Probabilistic Soft Logic

Probabilistic soft logic is a framework for collective probabilistic reasoning that relaxes Boolean variables to the continuous interval [0,1], transforming discrete inference into a convex optimization problem that scales to millions of variables.

P(I) ∝ exp(−Σᵣ wᵣ · (max{0, lᵣ(I)})ᵖ) where I ∈ [0,1]ⁿ

Many real-world reasoning problems involve combining uncertain evidence from multiple sources with soft logical rules — rules that express tendencies rather than absolute constraints. Probabilistic soft logic (PSL) addresses this by defining a probability distribution over continuous truth values in [0,1], using the Lukasiewicz relaxation of Boolean logic. The result is a hinge-loss Markov random field (HL-MRF), whose most probable explanation (MAP inference) reduces to a convex optimization problem solvable in polynomial time.

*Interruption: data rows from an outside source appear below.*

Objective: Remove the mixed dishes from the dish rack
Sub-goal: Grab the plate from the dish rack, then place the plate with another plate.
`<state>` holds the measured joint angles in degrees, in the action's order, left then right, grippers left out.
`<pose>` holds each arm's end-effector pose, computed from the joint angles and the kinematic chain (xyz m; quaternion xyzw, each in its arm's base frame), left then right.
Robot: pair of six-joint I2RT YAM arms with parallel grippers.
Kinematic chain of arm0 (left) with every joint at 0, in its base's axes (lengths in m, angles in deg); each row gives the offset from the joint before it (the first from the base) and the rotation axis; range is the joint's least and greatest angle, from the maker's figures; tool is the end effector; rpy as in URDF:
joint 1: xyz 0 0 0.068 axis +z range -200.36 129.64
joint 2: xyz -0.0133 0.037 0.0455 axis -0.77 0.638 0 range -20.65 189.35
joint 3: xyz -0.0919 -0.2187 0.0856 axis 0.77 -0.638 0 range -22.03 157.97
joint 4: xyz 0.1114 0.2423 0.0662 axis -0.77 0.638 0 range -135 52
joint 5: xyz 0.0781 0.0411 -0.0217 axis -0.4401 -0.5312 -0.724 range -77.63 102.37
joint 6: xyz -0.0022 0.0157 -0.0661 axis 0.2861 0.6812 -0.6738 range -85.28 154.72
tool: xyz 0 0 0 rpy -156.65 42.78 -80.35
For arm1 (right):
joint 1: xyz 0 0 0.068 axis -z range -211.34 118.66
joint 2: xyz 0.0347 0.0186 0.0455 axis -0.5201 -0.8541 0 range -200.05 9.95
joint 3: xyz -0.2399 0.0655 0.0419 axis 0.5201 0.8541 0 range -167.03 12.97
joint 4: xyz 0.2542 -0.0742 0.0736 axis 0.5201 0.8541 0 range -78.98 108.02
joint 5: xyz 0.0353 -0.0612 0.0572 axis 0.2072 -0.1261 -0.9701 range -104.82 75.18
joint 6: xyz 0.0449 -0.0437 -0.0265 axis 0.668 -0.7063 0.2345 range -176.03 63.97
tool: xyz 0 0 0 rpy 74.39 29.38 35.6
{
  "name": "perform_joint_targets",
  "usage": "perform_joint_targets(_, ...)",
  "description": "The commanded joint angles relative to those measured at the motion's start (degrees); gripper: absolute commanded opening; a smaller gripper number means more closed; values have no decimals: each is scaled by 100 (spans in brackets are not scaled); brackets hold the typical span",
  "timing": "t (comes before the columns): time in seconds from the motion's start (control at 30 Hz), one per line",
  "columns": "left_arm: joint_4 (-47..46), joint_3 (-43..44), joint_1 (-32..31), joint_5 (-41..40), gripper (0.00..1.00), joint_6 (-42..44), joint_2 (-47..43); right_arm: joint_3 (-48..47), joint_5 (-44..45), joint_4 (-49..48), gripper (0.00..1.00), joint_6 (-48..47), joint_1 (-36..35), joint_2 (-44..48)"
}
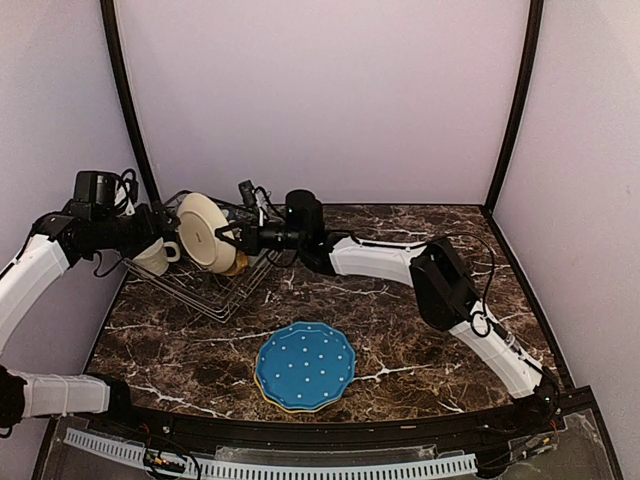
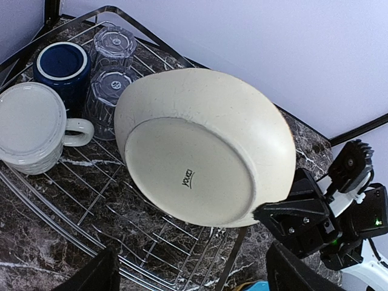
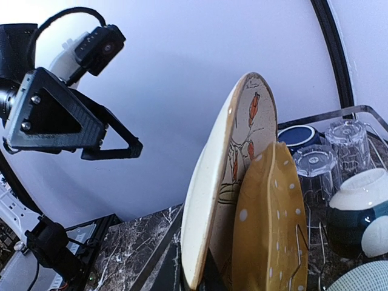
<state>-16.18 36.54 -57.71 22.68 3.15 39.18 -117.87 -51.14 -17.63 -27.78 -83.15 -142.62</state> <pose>0.2656 -0.0441 0.3136 -0.1371 0.8531 -0.2391 0.4430 0.3551 0.5038 0.1992 -0.3570 0.5692 0.6157 0.4116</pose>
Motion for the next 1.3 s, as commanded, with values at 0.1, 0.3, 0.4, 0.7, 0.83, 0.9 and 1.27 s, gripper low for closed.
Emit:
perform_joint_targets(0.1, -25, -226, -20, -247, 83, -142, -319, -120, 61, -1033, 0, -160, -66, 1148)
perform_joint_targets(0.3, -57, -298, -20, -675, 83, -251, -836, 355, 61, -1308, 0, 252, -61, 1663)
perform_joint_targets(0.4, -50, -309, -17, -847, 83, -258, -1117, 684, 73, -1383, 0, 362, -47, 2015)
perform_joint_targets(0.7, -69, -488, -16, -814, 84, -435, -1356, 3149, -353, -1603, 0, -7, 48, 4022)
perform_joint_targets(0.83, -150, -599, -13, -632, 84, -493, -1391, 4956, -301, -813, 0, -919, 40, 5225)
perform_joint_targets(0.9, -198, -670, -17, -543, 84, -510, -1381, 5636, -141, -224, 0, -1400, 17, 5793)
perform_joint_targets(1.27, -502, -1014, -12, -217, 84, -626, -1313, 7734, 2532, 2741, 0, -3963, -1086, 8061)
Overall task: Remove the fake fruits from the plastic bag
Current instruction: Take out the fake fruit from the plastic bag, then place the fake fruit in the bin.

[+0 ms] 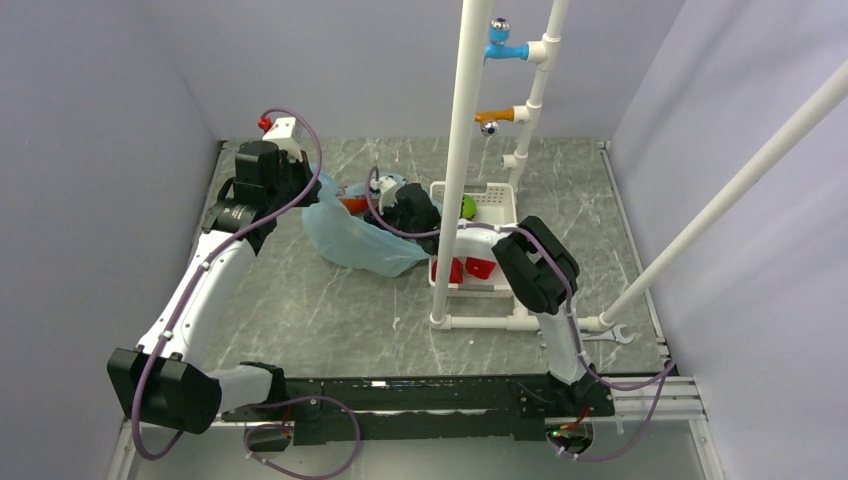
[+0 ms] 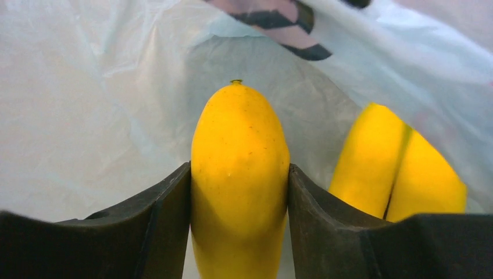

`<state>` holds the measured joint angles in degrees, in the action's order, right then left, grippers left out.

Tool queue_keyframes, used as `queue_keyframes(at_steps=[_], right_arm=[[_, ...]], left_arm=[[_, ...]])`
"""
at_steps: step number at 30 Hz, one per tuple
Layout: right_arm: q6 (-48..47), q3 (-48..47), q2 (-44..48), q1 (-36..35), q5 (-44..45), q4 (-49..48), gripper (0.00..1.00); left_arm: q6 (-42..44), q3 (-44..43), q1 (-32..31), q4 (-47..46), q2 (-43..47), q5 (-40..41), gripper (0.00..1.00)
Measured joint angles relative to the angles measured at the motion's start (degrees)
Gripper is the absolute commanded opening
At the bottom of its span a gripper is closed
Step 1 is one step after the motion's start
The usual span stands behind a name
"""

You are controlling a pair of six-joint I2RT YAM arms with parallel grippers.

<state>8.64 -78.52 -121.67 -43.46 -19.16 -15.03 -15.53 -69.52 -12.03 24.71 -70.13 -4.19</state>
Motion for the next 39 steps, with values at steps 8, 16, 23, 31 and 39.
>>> queue_keyframes(at_steps=[8, 16, 23, 31, 39], right_arm=[[6.4, 3.6, 6.9, 2.9, -5.3, -0.1, 0.36], [9.2, 3.9, 13.9, 3.8, -7.5, -1.0, 0.3], [12.0, 5.7, 20.4, 5.0, -7.4, -1.4, 0.3], [12.9, 16.7, 37.3, 11.6, -0.2, -0.7, 0.3], [8.5, 26.2, 50.9, 16.6, 14.5, 7.1, 0.32]], left_arm=[[0.0, 0.0, 0.0, 0.0, 0.0, 0.0, 0.0], [0.0, 0.0, 0.0, 0.0, 0.0, -0.5, 0.0], [0.0, 0.0, 0.0, 0.0, 0.1, -0.6, 0.0], [0.0, 0.0, 0.0, 0.0, 0.2, -0.7, 0.0], [-0.2, 0.0, 0.0, 0.0, 0.2, -1.0, 0.0]])
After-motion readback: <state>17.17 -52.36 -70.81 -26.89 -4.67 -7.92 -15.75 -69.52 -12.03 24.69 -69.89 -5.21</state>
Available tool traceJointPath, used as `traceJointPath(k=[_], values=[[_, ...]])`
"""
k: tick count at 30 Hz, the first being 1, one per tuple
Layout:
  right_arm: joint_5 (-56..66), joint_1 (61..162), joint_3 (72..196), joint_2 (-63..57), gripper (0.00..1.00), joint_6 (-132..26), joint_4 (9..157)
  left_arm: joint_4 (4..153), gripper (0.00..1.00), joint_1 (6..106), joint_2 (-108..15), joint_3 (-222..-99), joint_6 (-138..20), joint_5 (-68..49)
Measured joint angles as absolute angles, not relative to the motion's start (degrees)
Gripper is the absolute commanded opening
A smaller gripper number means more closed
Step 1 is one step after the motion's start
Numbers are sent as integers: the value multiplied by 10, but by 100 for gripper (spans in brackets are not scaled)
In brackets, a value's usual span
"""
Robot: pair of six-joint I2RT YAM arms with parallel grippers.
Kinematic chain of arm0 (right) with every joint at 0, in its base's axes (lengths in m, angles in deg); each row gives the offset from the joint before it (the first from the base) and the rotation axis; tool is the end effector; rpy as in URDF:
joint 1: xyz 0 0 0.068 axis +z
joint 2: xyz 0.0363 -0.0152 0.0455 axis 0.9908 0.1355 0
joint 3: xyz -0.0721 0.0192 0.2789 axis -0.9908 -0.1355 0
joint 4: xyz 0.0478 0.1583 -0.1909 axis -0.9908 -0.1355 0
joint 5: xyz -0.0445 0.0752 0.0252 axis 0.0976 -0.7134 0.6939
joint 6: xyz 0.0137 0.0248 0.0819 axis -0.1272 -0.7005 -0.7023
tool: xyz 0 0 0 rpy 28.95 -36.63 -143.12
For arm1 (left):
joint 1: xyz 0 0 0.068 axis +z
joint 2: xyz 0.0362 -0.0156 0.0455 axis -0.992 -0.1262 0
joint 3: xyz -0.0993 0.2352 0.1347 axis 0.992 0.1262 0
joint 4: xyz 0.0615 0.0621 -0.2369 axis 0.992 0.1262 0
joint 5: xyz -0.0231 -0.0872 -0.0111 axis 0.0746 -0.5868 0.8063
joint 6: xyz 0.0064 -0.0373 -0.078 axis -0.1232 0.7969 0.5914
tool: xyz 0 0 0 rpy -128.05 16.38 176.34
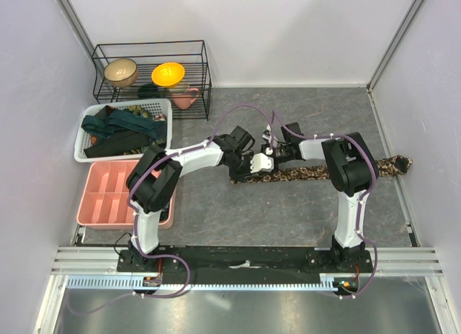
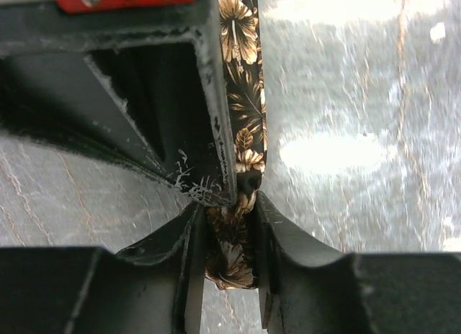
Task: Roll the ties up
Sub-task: Roll the tie at the center of the board.
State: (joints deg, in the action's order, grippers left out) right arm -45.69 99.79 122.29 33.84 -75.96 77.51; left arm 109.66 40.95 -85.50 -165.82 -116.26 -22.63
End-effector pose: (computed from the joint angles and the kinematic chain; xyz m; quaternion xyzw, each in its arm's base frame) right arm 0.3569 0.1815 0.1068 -0.0341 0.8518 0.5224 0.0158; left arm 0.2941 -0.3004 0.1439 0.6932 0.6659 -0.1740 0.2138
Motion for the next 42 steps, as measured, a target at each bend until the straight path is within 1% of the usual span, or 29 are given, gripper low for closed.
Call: traceJointPath(k=[2, 3, 4, 9, 17, 19, 20, 21, 22, 23, 25, 26, 28, 31, 32, 35, 38, 42], values=[[-457, 1000, 1222, 338, 34, -766, 783, 1100, 36, 412, -851, -1653, -1173, -228], [-457, 999, 1222, 338, 40, -768, 785, 1102, 36, 414, -851, -1653, -1177, -229], [-457, 998, 1222, 338, 42, -770, 787, 1103, 36, 415, -851, -1653, -1180, -230], [-458, 994, 1222, 338, 43, -775, 788, 1107, 36, 416, -850, -1653, -1184, -234], [-466, 999, 1218, 338, 42, -786, 788, 1108, 36, 418, -850, -1653, -1185, -238], [-468, 1002, 1218, 338, 38, -788, 788, 1110, 36, 418, -850, -1653, -1185, -238], [-469, 1003, 1217, 338, 31, -789, 788, 1110, 37, 418, -850, -1653, -1185, -239], [-469, 1004, 1217, 338, 27, -790, 788, 1110, 37, 418, -850, -1653, -1185, -238], [-469, 1004, 1216, 338, 23, -789, 787, 1110, 39, 418, -850, -1653, -1185, -238], [-469, 1005, 1217, 338, 14, -787, 785, 1110, 41, 418, -850, -1653, -1185, -239], [-465, 1005, 1219, 338, 7, -772, 772, 1110, 42, 418, -850, -1653, -1188, -239], [-461, 1005, 1223, 338, 1, -763, 758, 1110, 43, 419, -850, -1652, -1191, -240], [-452, 1005, 1234, 339, 0, -742, 734, 1110, 44, 421, -848, -1649, -1199, -243], [-439, 1005, 1254, 344, 0, -714, 706, 1116, 49, 428, -846, -1648, -1216, -252], [-437, 1006, 1258, 347, 0, -708, 702, 1119, 53, 430, -846, -1648, -1220, -255], [-427, 1006, 1263, 356, 0, -690, 690, 1127, 60, 439, -846, -1648, -1233, -265], [-420, 1006, 1263, 364, 0, -678, 680, 1141, 62, 449, -845, -1648, -1239, -278], [-423, 1006, 1263, 366, 0, -669, 679, 1151, 62, 465, -837, -1639, -1238, -299]])
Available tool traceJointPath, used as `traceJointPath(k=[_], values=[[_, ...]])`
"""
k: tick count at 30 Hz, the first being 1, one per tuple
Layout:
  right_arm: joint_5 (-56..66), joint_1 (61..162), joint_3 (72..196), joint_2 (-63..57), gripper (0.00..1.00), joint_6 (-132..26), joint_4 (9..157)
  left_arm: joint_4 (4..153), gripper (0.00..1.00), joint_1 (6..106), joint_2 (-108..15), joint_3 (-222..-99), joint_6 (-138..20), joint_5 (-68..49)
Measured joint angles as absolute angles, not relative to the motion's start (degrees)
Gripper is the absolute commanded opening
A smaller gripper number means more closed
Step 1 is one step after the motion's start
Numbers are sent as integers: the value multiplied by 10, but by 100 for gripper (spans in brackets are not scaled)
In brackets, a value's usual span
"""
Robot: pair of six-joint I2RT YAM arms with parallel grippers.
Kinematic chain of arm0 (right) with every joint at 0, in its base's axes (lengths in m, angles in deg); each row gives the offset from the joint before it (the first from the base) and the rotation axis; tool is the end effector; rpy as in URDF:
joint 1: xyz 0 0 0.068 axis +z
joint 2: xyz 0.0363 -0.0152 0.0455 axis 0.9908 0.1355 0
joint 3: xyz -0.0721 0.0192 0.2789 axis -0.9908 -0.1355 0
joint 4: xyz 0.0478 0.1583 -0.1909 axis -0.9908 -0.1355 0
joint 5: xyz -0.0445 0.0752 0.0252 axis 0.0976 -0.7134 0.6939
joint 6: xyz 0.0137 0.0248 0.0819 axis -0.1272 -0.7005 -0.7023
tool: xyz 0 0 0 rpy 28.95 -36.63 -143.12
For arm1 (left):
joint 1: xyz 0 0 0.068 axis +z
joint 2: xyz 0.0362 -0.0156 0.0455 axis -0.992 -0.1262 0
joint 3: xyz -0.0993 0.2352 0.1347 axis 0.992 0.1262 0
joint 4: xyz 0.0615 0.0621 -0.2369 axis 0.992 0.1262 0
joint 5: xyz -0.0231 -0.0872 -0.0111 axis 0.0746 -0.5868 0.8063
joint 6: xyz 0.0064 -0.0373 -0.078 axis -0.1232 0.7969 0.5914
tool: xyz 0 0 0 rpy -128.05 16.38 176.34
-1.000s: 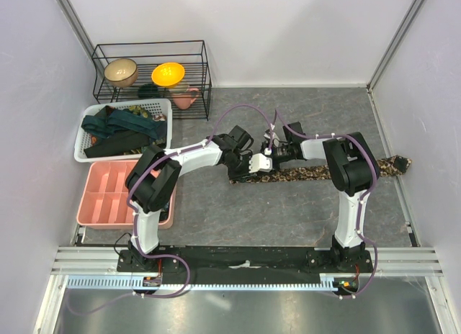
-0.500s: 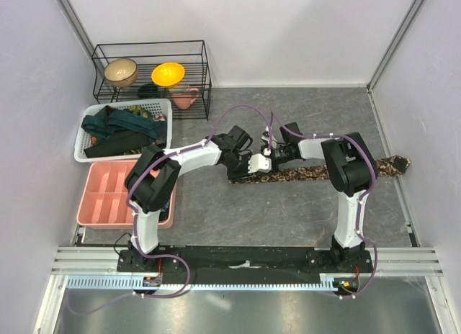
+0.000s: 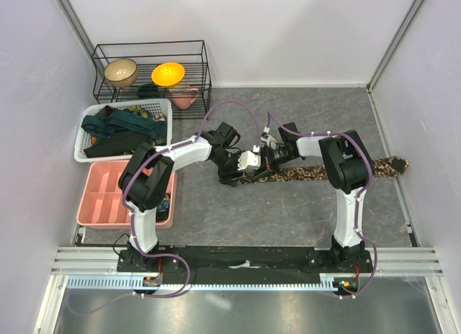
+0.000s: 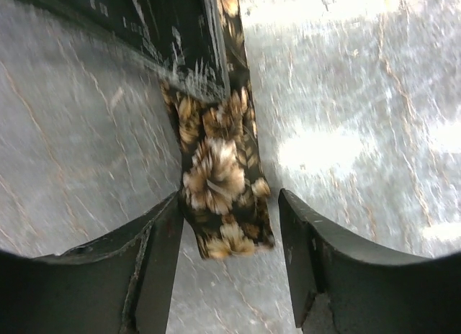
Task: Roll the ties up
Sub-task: Roll the tie at the center of the board.
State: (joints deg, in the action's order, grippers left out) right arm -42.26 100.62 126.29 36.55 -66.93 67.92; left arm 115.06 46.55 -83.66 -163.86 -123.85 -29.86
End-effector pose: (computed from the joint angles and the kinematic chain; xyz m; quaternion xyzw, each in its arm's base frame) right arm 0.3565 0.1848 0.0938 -0.0672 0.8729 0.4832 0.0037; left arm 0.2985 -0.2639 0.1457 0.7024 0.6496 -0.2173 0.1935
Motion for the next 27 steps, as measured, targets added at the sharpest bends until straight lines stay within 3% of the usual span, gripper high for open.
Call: traceJointPath(k=[15, 19, 27], values=[[-423, 1006, 1263, 366, 0, -663, 680, 1137, 50, 503, -799, -1602, -1202, -350], [-424, 1006, 1263, 367, 0, -663, 680, 1137, 42, 499, -799, -1602, -1192, -353], [-425, 1006, 1263, 367, 0, -663, 680, 1134, 40, 486, -799, -1622, -1168, -362]])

Lukasiewicz Logic and Continuous Relaxation

Lukasiewicz T-norms A ∧ B = max(A + B − 1, 0)
A ∨ B = min(A + B, 1)
¬A = 1 − A

Hinge-Loss Markov Random Field P(I) ∝ exp(−Σᵣ wᵣ · φᵣ(I))
φᵣ(I) = (max{0, lᵣ(I)})ᵖ p ∈ {1, 2}
where lᵣ(I) is a linear function of continuous truth values

In standard Boolean logic, a disjunctive clause is either satisfied (1) or violated (0). In PSL's Lukasiewicz relaxation, satisfaction is a continuous quantity. The hinge-loss potential φᵣ measures by how much a rule is violated — it equals zero when the rule is satisfied and increases linearly (p=1) or quadratically (p=2) with the degree of violation. The weight wᵣ controls the importance of each rule.

2009–2012

Broecheler, Mihalkova, and Getoor develop the initial PSL framework at the University of Maryland, introducing the combination of Lukasiewicz logic with log-linear models.

2013

Bach, Broecheler, Huang, and Getoor formalize hinge-loss Markov random fields, proving convexity of MAP inference and developing efficient ADMM-based solvers.

2017

PSL 2.0 is released as a mature open-source system with a declarative modeling language, weight learning, and support for large-scale applications.

2020s

PSL is applied to knowledge graph completion, fairness-aware machine learning, drug interaction prediction, and social science modeling. Integration with neural embeddings extends its reach to hybrid neuro-symbolic systems.

Convexity and Scalability

The key computational advantage of PSL over discrete Markov logic networks is that MAP inference in an HL-MRF is a convex optimization problem. When p=2, the objective is a sum of squared hinge losses — a quadratic program. When p=1, it is a linear program. Both can be solved efficiently using the alternating direction method of multipliers (ADMM), which decomposes the global problem into local subproblems that can be solved in closed form. This enables PSL to scale to problems with millions of random variables and hundreds of millions of ground rules.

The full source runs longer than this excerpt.